LG: And they said, “Is that your final negotiation?” You know, it’s a lot more involved, but the bottom line is, I said, “That’s it. That’s what I want. I’m not asking for more money, blah blah blah.” So they said no. And so I said, “Well, okay.” And so basically I was fired at the end of season eight.

So I told Larry, “I’m not coming back.” And he said, “What do you mean you’re not coming back?” So he went in, and he said, “If she goes, I go.” So that’s another Larry Hagman prankster, right? Coming from a good place, but still, Larry Hagman would never have left that show. Even if everybody left. Anyway, it sounded good, it made him feel good, he kind of puffed up, and in my head I can envision him riding in in a white Stetson on a white horse, saying, “I’ll save the day.” And it didn’t matter to me. I didn’t care. I said, “If I’m fired I’m fired. If they take me back, great.”

So they hired me for one. One episode. And so I stepped up, did it, and I felt that it would be great for future young women directors.

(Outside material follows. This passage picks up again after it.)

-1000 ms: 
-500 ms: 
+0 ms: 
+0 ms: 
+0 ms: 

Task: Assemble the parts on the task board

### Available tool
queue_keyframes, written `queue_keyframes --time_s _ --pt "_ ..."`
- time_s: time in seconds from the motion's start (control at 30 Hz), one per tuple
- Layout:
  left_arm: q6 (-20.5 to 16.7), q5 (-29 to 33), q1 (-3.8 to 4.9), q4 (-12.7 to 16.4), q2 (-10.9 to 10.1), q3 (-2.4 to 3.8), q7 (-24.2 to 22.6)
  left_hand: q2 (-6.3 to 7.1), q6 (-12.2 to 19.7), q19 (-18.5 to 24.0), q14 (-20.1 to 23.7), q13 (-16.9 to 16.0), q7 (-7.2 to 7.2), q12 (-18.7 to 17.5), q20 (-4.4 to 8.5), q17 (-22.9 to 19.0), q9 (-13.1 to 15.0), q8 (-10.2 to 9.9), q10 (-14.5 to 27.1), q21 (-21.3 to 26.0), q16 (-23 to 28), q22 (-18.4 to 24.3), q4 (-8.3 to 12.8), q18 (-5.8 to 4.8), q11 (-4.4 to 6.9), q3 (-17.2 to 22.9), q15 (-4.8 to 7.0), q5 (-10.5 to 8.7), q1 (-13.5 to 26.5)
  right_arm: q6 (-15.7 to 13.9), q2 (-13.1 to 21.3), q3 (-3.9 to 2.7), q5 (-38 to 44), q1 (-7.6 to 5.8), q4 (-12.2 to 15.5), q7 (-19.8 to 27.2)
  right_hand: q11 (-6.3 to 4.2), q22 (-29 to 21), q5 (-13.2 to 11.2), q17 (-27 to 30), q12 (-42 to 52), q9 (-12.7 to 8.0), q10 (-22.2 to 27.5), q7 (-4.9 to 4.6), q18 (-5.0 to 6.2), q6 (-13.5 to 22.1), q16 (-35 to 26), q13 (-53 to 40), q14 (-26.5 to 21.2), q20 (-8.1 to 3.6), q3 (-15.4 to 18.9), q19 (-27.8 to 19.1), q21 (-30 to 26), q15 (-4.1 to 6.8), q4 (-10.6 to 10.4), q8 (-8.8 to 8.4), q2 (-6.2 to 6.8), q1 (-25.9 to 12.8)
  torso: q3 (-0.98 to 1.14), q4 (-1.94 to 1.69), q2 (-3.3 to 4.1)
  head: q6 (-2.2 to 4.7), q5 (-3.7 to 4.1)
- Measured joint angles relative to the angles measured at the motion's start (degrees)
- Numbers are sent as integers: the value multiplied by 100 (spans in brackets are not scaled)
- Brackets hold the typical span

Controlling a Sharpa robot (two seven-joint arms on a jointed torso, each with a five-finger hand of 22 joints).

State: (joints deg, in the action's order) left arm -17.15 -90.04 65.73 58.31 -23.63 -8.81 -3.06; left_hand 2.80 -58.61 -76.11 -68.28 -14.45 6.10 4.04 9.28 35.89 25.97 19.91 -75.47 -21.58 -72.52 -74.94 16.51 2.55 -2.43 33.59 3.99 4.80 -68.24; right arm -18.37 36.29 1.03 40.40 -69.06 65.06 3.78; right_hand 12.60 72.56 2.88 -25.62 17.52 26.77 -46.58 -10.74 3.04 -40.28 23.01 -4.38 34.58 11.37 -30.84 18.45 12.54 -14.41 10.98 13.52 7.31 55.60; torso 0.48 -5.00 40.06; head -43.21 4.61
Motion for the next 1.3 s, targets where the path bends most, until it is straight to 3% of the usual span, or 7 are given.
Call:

AVC: It looks like you did a few more after that?

LG: Yeah! Well, because they liked what I did. It was great for women, because I did it, and that was in the ’80s. I speak to young women directors now, and it’s still a male industry. So they’re inching toward it, but I thought it would be better by now.

MichaelKeith
11-12-2015, 01:10 PM
Interesting article. Thanks for posting, TMC.